Why do I do all of this?
I love kyudo. It's one of my favorite things in my life now. But now it has been poisoned by the absolute feeling in the art.
Why is this happening?
Is it just because of one small thing I'm doing in my wrist? I don't understand. I know it would be better if I relaxed, but if I do, I know I'll get slapped.
I'm afraid, but just "not being afraid" won't fix this. I cant just say "Zac, don't be afraid," and everything immediately fixes itself. Or would it?
I don't know!
If you get in a car accident and become afraid, just telling yourself to relax and not be afraid won't work. You still have to pay attentiaon to all the same things when you drive. You still have to notice things that mayb be dangerous so you can avoid them, so you still have to be awake and aware. You can't just "Relax, don't be afraid."
I'm now remembering a car accident I was in in high school where I was sitting in the back of a jeep. The completely sober, incredibly stupid driver was going way too fast on a dirt road through the forest. As I was riding in back the tension was on high alert as I felt we were going way too fast. All of a sudden we we skidded through a turn and SHOOT! ... there Zacky Chan flew out of the back of that jeep. I'm now remembering the image of a fast approaching fir tree, then waking up in a hospital. It's the uncontrollable factor that may be the worst. Zacky Chan the passenger flying into this horrible near death concussion from this machine someone else was driving. Zacky Chan pulling the string while it can just slip out at any moment.

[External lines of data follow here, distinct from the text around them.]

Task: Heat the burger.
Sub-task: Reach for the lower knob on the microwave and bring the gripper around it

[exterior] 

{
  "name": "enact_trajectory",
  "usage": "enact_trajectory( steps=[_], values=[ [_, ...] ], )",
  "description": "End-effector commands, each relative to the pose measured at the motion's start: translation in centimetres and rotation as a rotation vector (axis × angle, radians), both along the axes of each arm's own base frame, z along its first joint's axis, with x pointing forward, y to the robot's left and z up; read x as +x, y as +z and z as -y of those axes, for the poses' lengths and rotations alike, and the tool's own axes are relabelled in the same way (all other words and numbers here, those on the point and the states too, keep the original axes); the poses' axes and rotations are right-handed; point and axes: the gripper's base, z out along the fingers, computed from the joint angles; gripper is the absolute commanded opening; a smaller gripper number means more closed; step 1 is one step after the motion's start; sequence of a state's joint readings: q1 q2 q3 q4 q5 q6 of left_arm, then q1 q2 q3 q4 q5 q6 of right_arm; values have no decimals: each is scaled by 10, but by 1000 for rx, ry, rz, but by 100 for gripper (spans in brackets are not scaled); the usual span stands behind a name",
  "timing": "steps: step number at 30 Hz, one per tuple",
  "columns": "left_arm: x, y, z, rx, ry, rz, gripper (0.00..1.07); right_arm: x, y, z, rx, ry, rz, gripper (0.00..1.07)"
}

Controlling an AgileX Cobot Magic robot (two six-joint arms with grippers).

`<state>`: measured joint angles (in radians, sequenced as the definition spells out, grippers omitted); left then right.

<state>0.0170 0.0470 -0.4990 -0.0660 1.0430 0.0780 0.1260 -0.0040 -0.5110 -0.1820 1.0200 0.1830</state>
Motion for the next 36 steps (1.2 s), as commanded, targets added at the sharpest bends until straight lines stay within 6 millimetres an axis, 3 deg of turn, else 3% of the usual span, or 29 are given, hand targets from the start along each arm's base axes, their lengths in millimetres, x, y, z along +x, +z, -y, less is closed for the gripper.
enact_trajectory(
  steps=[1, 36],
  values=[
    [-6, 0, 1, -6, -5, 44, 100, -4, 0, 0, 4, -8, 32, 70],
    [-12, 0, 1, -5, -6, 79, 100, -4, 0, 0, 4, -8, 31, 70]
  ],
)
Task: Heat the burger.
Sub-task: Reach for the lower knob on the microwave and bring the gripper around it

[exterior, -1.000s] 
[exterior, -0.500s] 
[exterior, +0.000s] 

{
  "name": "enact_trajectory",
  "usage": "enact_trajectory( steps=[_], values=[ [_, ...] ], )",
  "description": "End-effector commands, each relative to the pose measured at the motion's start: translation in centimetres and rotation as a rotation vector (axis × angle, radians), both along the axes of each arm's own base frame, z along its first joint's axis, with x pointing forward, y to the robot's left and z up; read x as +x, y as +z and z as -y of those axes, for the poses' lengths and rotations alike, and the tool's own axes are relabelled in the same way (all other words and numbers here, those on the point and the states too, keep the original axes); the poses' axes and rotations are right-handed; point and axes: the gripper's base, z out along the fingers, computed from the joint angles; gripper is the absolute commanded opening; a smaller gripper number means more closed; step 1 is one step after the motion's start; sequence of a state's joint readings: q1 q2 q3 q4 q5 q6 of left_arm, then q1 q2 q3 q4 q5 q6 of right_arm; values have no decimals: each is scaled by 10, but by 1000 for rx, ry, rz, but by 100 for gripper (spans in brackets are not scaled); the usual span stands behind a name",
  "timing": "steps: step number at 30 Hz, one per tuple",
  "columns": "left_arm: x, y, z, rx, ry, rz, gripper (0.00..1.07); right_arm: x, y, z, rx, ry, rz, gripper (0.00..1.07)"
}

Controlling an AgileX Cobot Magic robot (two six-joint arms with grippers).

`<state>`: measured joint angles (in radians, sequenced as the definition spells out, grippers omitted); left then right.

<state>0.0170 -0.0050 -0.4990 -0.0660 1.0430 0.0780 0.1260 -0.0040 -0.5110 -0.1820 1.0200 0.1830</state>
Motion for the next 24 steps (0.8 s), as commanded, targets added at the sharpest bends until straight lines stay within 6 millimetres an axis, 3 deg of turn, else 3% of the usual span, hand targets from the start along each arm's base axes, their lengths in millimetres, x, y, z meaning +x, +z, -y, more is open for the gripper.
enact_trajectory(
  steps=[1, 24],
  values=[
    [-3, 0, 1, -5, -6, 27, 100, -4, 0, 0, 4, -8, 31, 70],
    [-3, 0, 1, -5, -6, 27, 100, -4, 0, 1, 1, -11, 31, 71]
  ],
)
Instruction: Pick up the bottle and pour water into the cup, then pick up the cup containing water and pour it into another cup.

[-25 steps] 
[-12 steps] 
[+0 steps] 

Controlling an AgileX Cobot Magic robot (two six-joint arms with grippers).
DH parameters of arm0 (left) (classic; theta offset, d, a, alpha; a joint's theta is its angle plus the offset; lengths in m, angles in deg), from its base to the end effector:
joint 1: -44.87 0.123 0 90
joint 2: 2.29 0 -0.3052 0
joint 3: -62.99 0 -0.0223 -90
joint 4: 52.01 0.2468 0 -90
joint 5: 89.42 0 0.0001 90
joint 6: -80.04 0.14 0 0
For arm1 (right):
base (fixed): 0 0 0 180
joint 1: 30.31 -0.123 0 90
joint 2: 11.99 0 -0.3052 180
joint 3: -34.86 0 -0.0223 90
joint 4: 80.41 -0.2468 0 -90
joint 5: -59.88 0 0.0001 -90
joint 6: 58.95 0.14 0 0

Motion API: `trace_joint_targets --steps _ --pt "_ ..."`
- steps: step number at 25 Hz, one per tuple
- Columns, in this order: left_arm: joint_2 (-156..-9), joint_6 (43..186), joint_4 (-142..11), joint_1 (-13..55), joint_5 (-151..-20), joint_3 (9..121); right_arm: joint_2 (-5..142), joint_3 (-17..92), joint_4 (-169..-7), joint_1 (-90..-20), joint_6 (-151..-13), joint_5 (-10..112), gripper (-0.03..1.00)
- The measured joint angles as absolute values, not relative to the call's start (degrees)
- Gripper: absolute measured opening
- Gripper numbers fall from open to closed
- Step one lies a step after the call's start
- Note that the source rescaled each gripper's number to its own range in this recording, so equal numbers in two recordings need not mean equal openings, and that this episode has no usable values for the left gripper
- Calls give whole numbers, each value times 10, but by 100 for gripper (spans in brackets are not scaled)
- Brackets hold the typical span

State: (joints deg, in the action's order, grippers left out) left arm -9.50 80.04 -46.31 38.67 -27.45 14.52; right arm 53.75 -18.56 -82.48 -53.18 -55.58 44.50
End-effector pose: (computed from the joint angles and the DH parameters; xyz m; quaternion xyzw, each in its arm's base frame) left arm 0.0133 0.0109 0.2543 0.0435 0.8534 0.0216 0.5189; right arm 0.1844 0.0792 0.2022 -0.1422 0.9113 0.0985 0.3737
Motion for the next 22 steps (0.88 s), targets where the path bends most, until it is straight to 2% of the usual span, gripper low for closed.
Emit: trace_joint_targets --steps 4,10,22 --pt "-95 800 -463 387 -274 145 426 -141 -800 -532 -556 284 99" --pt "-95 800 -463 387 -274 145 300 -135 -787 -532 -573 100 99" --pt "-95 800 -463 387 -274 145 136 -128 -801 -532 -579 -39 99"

But I'm the one holding the string! I could have told the driver to slow down! There is an element of control involved. Where is the line?
I need to consume something. That's what I thought walking out of the dojo. I need to eat or drink something ... but I don't want anything.
Why do I want them if I don't want anything? I don't know, but it's a very clear feeling. I attribute it all to issues of control. I spent all morning getting beat up in kyudo, now I want to take the power back. It's fear. I'm so afraid I'll do anything. It really is true, the caged animal is the most dangerous. No wonder people have addictions to eat, drink, smoke, beat, molest, kill. It's because we don't know how far we control the world, so we don't know how much we're worth, but we want to be good and important, so we're afraid, and take action to compensate. But none of that works, because the problem lies at the root of not knowing and having desire. There is no way we can know, and desire is a natural part of life. Perhaps I'm misguided, but I don't agree with people who say if you meditate through the desire you will come to find enlightenment and know. I don't agree with people who say we need to cut off all desire. I also don't think "just relaxing" is going to fix my problem. But honestly, I don't know how I'm going to fix this problem. I'll do my best to relax, try to return to a place where I wasn't getting slapped in the face, do some researching on the internet and then go to practice ready to try again and ask for help.
I used to get hit in the arm, but that problem has been solved. I've gone through phases of hitting the target a bit, to times not at all, and back up again. I want to be better. I don't want to be afraid.